Australian mortgage holders may only be handed two or three more interest rate cuts before the Reserve Bank of Australia holds for the long term, a leading economist has predicted ahead of the April rate call.
The RBA is widely expected to hold interest rates on Tuesday after delivering a long-awaited cut in February – the first one in about five years.
It followed the central bank holding rates for almost a year and a half as sticky and persistent inflation slowly dropped to the RBA’s target range.
While most economists and major banks are predicting no change this week, despite a drop in monthly inflation in the 12 months to February, the next meeting in mid-May is where Aussies could see some movement.
However, growing uncertainty around the economy, heightened by United States President Donald Trump’s tariffs, means it is “very difficult to predict” the terminal interest rate, economics professor Steven Hamilton said.
“How many more times do they cut?” Mr Hamilton told Sky News’ Business Weekend.
“(RBA governor Michele) Bullock has said the market is overstating the degree of rate cuts that are coming down the pipe.
“Maybe there’s only two or maximum three left to go until they stop, which is not a lot of rate relief given where rates are.”
NAB is predicting the cash rate will drop from its current level of 4.1 per cent to 3.1 per cent by March next year.
Westpac and CommBank predict the rate will hit 3.35 per cent by December, while ANZ is forecasting the cash rate will hit 3.85 per cent by August.
AMP is also forecasting three more cuts up to February 2026 starting this coming May, with the super fund’s chief economist Shane Oliver telling SkyNews.com.au the cash rate would stabilise around this point.
“Longer term, we’d probably see the cash rate averaging around that sort of level,” Mr Oliver said.
The US President’s trade policies, which point to slower economic growth, could mean further rate cuts beyond this, but the cash rate is likely to remain around the 3.35 per cent mark, the AMP economist said.
He added that even if there was more of a downturn from President Trump’s policies, it is unlikely to bring rates down to the 0.1 per cent mark seen during the pandemic.
“The 0.1 per cent number was reached in the midst of a very different environment,” Mr Oliver said.
“We’d had many years of inflation below targets and we’d gone into a pandemic which threatened deep recession and a long slow recovery.”

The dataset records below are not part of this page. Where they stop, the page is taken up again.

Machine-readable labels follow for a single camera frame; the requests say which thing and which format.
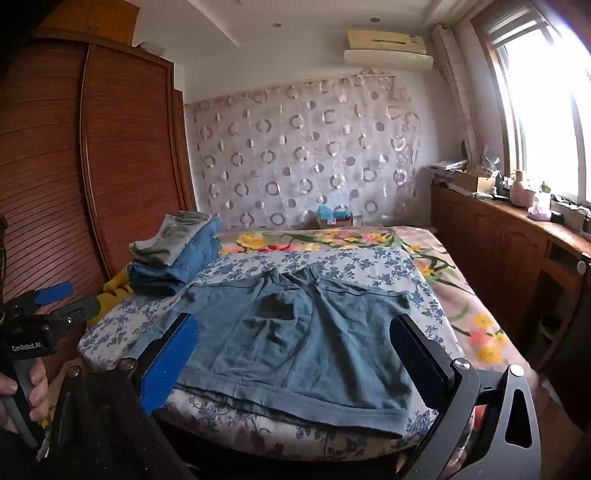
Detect wall air conditioner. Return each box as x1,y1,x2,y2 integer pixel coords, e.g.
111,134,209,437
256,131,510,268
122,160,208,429
344,28,435,73

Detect blue pants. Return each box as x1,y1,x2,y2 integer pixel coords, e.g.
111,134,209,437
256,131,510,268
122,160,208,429
124,267,414,439

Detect wooden slatted wardrobe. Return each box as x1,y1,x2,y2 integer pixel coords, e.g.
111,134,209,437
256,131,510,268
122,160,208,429
0,28,198,370

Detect blue floral blanket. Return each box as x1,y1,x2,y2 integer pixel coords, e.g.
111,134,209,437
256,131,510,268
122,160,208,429
78,247,465,462

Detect dark blue folded jeans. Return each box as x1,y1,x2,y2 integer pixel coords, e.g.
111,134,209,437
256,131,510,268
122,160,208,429
128,258,195,297

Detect cardboard box on wardrobe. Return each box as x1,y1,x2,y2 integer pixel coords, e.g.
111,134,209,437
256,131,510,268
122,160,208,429
37,0,142,48

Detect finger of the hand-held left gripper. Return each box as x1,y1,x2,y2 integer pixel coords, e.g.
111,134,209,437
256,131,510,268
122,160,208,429
50,294,102,328
34,281,75,306

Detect pink bottle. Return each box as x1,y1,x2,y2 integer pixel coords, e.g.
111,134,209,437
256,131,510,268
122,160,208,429
509,169,536,208

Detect grey folded pants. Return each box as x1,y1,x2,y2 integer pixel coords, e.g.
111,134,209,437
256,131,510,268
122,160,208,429
129,211,213,267

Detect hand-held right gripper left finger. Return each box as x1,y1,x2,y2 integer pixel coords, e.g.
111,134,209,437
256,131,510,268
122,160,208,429
46,313,200,480

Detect window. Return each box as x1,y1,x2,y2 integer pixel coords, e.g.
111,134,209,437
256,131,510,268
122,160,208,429
473,0,591,210

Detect person's left hand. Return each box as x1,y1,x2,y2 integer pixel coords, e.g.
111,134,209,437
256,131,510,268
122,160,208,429
0,358,51,433

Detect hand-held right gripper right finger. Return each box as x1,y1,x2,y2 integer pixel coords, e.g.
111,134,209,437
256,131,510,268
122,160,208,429
390,314,543,480

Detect light blue folded jeans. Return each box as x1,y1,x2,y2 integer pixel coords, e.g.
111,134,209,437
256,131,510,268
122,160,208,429
178,216,223,280

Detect open cardboard box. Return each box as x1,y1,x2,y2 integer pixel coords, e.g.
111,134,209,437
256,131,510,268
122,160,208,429
454,168,498,195

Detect stack of papers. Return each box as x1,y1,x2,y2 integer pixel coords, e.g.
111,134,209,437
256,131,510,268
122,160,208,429
424,159,469,186

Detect yellow flower bedsheet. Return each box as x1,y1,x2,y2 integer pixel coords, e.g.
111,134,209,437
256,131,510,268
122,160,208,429
217,225,539,480

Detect yellow cloth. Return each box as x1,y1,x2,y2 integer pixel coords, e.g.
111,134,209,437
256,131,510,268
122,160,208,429
87,268,136,326

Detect circle pattern curtain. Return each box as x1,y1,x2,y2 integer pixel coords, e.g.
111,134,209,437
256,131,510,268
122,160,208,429
185,74,431,232

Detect wooden side cabinet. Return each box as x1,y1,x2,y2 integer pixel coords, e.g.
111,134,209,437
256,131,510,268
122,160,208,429
429,178,591,439

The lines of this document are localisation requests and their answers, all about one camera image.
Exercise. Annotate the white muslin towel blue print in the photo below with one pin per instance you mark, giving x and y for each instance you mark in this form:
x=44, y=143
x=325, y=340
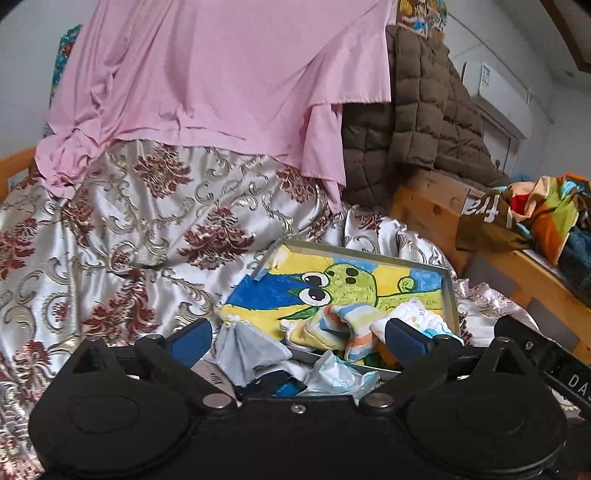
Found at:
x=425, y=318

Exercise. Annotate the wooden bed frame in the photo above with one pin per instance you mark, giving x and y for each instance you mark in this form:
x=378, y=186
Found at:
x=434, y=207

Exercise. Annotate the blue jeans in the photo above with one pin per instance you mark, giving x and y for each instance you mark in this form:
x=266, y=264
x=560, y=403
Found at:
x=579, y=258

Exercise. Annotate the pink bed sheet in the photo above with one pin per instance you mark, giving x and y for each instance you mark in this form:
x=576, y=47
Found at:
x=207, y=69

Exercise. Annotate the colourful wall poster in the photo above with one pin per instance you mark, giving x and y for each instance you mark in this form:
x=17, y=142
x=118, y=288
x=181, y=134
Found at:
x=62, y=60

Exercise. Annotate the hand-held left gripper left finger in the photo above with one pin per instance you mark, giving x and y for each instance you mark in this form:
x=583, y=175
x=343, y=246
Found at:
x=191, y=339

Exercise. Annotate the cartoon wall poster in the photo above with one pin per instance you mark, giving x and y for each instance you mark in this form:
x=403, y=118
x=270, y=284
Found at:
x=420, y=16

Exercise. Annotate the black cloth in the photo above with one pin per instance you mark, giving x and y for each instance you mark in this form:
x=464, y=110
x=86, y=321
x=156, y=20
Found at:
x=272, y=383

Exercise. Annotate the white air conditioner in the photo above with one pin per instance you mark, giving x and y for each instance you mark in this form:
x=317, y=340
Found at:
x=498, y=92

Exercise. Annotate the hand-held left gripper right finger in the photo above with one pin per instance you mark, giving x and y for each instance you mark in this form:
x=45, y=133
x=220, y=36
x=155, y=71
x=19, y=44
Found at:
x=406, y=344

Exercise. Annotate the wooden bed rail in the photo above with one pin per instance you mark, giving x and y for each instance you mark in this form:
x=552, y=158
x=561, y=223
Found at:
x=14, y=166

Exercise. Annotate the clear bluish plastic wrapper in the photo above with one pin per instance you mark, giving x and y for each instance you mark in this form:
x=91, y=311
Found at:
x=337, y=376

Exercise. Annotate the colourful patchwork cloth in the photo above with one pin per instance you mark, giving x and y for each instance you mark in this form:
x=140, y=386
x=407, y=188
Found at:
x=549, y=217

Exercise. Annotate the brown quilted jacket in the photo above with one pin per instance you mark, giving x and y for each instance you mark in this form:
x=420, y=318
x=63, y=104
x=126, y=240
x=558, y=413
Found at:
x=415, y=115

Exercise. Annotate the floral satin bedspread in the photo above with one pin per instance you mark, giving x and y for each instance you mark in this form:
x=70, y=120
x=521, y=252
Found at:
x=115, y=230

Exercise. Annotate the grey tray with cartoon drawing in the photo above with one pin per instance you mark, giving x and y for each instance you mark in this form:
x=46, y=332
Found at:
x=277, y=286

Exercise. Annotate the grey face mask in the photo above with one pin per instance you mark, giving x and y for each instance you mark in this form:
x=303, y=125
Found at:
x=249, y=350

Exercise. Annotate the striped yellow baby sock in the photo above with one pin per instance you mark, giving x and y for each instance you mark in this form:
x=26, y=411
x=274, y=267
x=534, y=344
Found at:
x=332, y=327

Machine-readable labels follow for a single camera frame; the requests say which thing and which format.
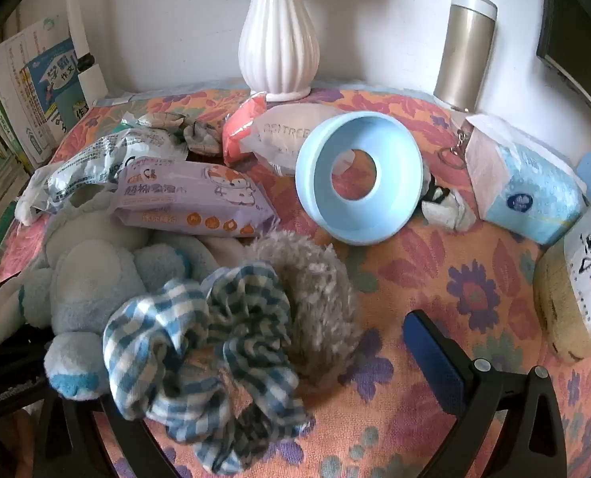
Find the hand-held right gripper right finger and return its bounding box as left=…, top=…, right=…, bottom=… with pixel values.
left=402, top=310, right=568, bottom=478

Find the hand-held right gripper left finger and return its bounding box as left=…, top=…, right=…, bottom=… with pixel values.
left=37, top=397, right=171, bottom=478

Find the blue checkered cloth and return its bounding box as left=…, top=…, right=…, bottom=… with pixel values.
left=101, top=264, right=312, bottom=476

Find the white zip bag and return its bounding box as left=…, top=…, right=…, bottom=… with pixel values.
left=248, top=104, right=357, bottom=176

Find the floral tablecloth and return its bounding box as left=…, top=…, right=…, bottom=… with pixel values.
left=0, top=77, right=591, bottom=478

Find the grey fluffy scrunchie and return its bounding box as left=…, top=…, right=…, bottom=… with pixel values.
left=245, top=230, right=362, bottom=390

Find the blue white plush toy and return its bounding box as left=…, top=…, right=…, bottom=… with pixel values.
left=0, top=198, right=249, bottom=402

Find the brown box with white label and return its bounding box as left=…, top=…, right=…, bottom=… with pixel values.
left=531, top=189, right=591, bottom=365

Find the white black sock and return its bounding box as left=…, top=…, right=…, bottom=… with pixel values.
left=419, top=178, right=477, bottom=233

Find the blue tissue pack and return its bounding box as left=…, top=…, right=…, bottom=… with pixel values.
left=464, top=114, right=589, bottom=248

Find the crumpled white plastic packet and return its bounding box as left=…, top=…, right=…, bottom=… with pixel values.
left=16, top=127, right=188, bottom=226

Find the purple wet wipes pack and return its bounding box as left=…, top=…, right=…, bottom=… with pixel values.
left=113, top=158, right=278, bottom=240

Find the blue white workbook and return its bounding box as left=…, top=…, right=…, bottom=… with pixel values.
left=0, top=14, right=91, bottom=171

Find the coral pink pouch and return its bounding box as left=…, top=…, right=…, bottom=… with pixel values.
left=222, top=94, right=267, bottom=166

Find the crumpled clear wrapper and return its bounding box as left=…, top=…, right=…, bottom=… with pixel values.
left=120, top=110, right=189, bottom=133

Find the gold thermos bottle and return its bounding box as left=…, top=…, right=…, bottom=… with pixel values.
left=433, top=0, right=499, bottom=113

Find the grey sock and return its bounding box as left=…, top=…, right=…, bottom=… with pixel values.
left=182, top=121, right=223, bottom=156

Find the black monitor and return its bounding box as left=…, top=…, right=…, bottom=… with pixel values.
left=535, top=0, right=591, bottom=136

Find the white ribbed vase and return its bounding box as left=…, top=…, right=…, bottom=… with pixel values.
left=237, top=0, right=322, bottom=103

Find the white desk lamp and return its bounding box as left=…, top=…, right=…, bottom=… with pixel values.
left=65, top=0, right=110, bottom=106

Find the light blue plastic ring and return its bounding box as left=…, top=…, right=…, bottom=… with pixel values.
left=294, top=112, right=424, bottom=246

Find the metal keychain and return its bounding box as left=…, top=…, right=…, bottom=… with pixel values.
left=437, top=127, right=474, bottom=176

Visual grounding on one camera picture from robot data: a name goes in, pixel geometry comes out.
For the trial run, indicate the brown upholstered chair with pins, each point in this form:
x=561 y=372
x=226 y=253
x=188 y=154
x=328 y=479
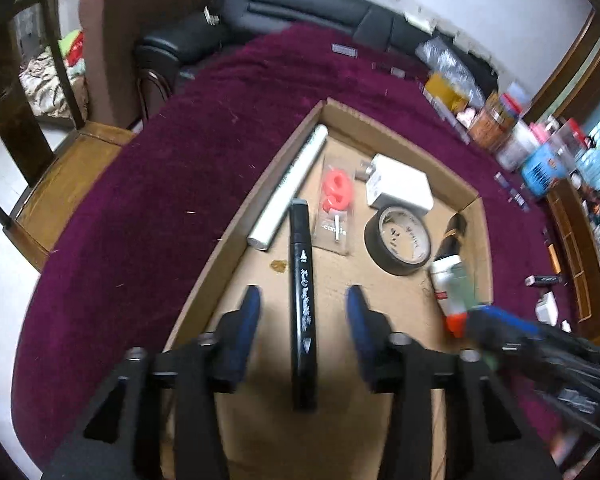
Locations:
x=115 y=35

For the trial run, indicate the patterned cloth pile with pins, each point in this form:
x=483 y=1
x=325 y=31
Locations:
x=45 y=80

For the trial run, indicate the wooden sideboard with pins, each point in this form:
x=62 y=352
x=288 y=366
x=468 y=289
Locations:
x=570 y=240

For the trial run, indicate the dark wooden chair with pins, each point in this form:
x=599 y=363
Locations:
x=65 y=175

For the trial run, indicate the white printed tube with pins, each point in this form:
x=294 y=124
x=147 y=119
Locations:
x=290 y=185

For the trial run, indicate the large white charger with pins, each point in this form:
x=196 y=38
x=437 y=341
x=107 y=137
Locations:
x=400 y=185

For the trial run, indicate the clear refill box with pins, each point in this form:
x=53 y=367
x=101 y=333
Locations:
x=519 y=198
x=502 y=180

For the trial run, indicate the black tube with gold band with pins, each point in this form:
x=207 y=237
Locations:
x=452 y=240

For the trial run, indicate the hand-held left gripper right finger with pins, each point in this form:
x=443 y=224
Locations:
x=362 y=332

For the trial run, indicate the white glue stick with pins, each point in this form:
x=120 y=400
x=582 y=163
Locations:
x=447 y=280

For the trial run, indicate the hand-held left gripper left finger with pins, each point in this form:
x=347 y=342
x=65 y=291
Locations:
x=242 y=335

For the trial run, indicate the white plastic jar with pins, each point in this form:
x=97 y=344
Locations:
x=517 y=147

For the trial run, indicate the brown label jar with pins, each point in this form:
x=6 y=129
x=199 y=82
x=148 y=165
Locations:
x=490 y=125

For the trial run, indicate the black leather sofa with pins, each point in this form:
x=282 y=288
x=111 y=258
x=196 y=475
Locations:
x=290 y=2

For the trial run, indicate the clear candle box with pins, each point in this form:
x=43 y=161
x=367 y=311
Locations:
x=337 y=195

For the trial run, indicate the brown cardboard box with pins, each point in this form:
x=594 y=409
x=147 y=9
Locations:
x=330 y=280

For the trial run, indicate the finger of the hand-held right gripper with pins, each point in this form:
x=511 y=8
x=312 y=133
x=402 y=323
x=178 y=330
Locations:
x=505 y=320
x=487 y=352

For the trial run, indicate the blue label clear jar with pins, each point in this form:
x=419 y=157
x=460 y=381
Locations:
x=545 y=170

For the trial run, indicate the small white charger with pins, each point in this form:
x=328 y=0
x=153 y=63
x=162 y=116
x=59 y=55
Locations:
x=547 y=307

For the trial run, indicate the yellow tape roll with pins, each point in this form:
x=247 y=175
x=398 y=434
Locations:
x=442 y=91

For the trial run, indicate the thick black marker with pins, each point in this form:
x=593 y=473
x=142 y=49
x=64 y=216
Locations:
x=302 y=310

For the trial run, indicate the silver plastic bag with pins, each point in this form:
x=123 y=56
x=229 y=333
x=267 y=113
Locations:
x=445 y=60

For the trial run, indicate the black tape roll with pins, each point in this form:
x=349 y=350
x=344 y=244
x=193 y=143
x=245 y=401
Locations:
x=375 y=245

While Mr Oliver forecasts several cuts this year, Judo Bank chief economist Warren Hogan has cautioned against them as he continues to warn against high consumer and government spending.
Mr Hogan, who was one of the staunch opponents to the February call as he felt Australians were not able to get an accurate picture of inflation due to government spending, said the election would weigh on the minds of those on the RBA board.
“They move from a very politically sensitive time of the political cycle to one of freedom,” he told Business Weekend.
“I don’t think you should be pencilling in a whole series of rate cuts.
“We might get them… but I can also put a very plausible case why they’re not moving anything in the next six months.”
Tuesday’s call will be the first one under the revised structure of the RBA, which has split the board into two distinct committees for rate setting and governance.
The change came in December, after Labor pushed through the reform with the Greens and independents David Pocock and Jacqui Lambie in late November in a last-minute guillotine motion that rushed 31 bills through the Senate.